# Extracted data entries:
^^^^^^^^^^^^^^^^
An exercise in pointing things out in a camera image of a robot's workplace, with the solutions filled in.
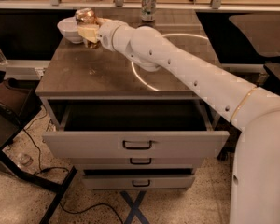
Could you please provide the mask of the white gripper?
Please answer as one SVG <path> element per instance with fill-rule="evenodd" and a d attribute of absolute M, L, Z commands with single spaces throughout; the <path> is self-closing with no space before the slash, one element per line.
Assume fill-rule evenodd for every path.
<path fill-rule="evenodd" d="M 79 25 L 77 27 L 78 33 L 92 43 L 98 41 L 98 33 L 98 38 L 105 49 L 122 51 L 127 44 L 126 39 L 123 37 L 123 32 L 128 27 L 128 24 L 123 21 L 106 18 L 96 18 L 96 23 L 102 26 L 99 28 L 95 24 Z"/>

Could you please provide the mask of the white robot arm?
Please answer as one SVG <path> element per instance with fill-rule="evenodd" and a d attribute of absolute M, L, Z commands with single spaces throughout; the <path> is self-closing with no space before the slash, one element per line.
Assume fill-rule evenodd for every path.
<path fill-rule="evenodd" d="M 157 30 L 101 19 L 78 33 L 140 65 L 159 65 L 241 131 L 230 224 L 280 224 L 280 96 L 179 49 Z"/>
^^^^^^^^^^^^^^^^
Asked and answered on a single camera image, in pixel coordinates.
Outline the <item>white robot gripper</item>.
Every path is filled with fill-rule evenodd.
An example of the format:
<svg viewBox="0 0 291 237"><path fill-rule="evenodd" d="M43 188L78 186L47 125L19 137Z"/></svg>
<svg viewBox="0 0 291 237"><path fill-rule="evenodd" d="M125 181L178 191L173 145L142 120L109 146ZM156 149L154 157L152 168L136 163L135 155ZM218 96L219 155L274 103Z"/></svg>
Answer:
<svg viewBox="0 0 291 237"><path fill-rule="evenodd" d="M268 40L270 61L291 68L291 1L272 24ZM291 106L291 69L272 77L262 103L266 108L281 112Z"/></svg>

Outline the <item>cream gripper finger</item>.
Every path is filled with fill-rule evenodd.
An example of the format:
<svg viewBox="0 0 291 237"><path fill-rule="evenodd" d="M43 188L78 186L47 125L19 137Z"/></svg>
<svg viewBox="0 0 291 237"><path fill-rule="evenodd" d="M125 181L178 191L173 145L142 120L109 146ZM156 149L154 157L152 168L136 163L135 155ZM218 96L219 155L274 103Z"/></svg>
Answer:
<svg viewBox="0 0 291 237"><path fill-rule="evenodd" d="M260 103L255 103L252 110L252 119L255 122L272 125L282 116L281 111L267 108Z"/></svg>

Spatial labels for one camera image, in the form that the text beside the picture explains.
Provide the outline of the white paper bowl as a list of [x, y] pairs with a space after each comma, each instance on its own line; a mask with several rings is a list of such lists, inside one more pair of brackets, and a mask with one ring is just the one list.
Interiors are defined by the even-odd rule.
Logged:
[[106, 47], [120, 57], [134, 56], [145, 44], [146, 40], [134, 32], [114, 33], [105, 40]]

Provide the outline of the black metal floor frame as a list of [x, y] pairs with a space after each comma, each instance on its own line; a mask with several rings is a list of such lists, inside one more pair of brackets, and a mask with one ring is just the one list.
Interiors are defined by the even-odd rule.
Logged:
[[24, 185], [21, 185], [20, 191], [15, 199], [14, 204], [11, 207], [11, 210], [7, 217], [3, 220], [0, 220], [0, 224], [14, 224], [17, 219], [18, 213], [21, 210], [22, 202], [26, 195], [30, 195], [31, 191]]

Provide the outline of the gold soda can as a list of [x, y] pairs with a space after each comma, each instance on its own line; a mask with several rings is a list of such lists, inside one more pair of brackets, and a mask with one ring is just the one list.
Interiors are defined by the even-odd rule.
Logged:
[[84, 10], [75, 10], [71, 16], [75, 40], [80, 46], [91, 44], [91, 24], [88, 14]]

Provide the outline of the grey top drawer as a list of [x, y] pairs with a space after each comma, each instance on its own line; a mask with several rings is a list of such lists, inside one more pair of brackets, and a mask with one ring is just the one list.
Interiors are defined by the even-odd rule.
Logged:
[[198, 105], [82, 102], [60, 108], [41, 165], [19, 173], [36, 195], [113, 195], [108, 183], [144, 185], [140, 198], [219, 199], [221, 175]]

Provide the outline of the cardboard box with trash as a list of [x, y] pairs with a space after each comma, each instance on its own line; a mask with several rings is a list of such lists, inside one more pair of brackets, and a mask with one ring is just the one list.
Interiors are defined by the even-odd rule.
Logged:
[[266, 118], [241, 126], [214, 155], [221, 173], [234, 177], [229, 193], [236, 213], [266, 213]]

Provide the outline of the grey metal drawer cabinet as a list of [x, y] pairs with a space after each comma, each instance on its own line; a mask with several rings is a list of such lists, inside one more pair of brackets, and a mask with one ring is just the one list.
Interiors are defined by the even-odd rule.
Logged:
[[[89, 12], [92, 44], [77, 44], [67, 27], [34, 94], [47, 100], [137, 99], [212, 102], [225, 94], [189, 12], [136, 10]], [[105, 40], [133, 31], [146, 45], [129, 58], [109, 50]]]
^^^^^^^^^^^^^^^^
# Task objective:
Only the lines of the data holding the string "item" are wanted; copy each of them.

# Output of the exercise:
Outline the <item>white robot gripper</item>.
Outline the <item>cream gripper finger</item>.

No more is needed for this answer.